Miriam and Adam seem really nice & smart but I think the plan to not look/invest into geo-engineering is just not serious. Maybe 20 years ago that was a possibility but even if we aggressively do prevention right now (which we aren't), things are going to get very very very ugly very quickly. A lot of people are going to die and quality of life will go down a lot, geoengineering will be important for damage control. And politicians are going to attempt to do that cause people are going to be begging them to do something to prevent the mass deaths and misery. Here in Texas we basically got cooked alive in the summer, I can't imagine what its gonna be like in 10 years. I can guarantee you every Texas politician is going to do everything to engineer the climate to make it at least bearable. It's best if they do so with great research and guidance from the scientific community as to how to do that
Right. AC can only keep up with -20 degrees vs outside temps. If you start getting summers that are mostly in the 100-110s, that's still really uncomfortable for most people most of the time during normal work hours. So people are going to have to move or drastically change work hours/behavior or move. There are huge economic forces to keep people from moving and working at similar times so I agree with you that local politicians may go rogue.

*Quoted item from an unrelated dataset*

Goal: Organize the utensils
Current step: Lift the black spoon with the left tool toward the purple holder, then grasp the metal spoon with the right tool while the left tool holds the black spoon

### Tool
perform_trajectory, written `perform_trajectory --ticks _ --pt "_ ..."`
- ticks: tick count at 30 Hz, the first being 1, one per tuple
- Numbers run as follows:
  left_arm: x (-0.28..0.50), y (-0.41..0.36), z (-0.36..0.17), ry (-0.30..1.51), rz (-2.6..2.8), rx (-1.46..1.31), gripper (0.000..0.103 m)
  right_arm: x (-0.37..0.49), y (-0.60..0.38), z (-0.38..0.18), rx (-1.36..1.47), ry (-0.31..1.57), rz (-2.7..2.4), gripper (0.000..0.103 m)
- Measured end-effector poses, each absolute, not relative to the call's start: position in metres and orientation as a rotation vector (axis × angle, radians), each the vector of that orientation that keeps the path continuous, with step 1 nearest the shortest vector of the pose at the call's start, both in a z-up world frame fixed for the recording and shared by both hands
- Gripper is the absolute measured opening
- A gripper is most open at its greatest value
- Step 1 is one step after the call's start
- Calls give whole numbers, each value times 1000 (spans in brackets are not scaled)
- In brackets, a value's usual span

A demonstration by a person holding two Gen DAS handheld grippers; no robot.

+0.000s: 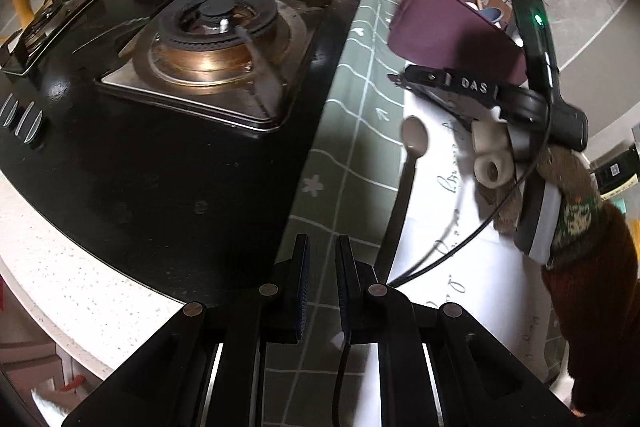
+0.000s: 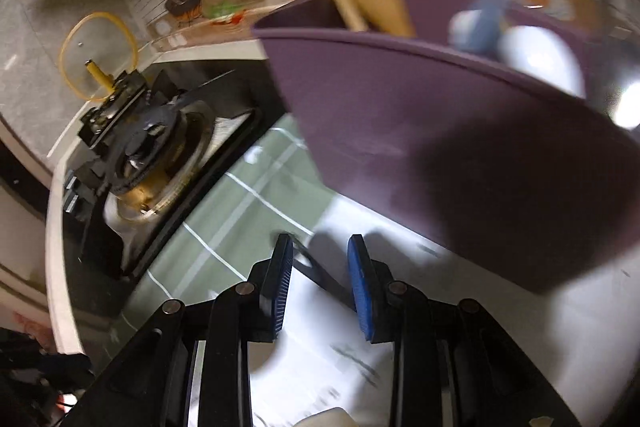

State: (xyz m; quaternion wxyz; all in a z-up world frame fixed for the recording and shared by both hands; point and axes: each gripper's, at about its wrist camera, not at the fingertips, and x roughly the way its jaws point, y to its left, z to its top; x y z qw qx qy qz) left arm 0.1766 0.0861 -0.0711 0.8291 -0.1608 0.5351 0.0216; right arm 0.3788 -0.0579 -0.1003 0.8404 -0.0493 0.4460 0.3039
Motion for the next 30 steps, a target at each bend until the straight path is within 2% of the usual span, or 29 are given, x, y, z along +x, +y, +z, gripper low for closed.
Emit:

@@emma70707 Yeah just for an anecdote here in Texas my partner got heat sick just from going outside to get groceries and was extremely ill for a while. And it also severely affected her mental health. Even for me who's pretty heat tolerant it was pretty brutal.
Edit: Also ACs will have a real difficult time during such extended extreme heat
@@luisosta So lets poison the planet and ruin the ecology so you can temporarily feel more comfortable while getting groceries. When was the last time you saw a clear blue sky in Texas? They ARE ALREADY spraying the crap in the sky which is increasing UV radiation and making your partner feel sick. That is why they won't admit to doing it. IT DOESN'T WORK.
Thanks for sharing this, its annoying how few understand anything about geo engineering.
Too many people take a luddite approach and talk about elites, then add their own combination of conspiracies
I hate to bring this up but at least in the US we have an entire party who at worst denies climate change entirely or admits climate change is happening but claims it's natural and not man made. Those same people push HARD for the increased use of fossil fuels and it's those people who I can see glomming onto any and all excuses to continue using fossil fuels. And it's true nothing would ever change those peoples minds but I can see the average person continuing to vote those people into power if they believe we don't HAVE to get off fossil fuels anymore and then US policy focuses entirely on geo engineering and not getting rid of fossil fuels.
I’d say It’s already waaaay too late to not need to counterbalance the heating we’ve already caused. We don’t have a choice anymore. Even if we go net climate neutral tomorrow it wouldn’t stop what we’ve already done
This series has really helped put geoengineering into context for me. The idea of solving the problem from an engineering perspective was attractive, especially in the face of doomerism. However, hearing the discussion emphasized that we're dealing with a chaotic dynamical system, and effects by definition are not predictable. And if we have hope to solve the problem gradually, we can better steer toward a good future.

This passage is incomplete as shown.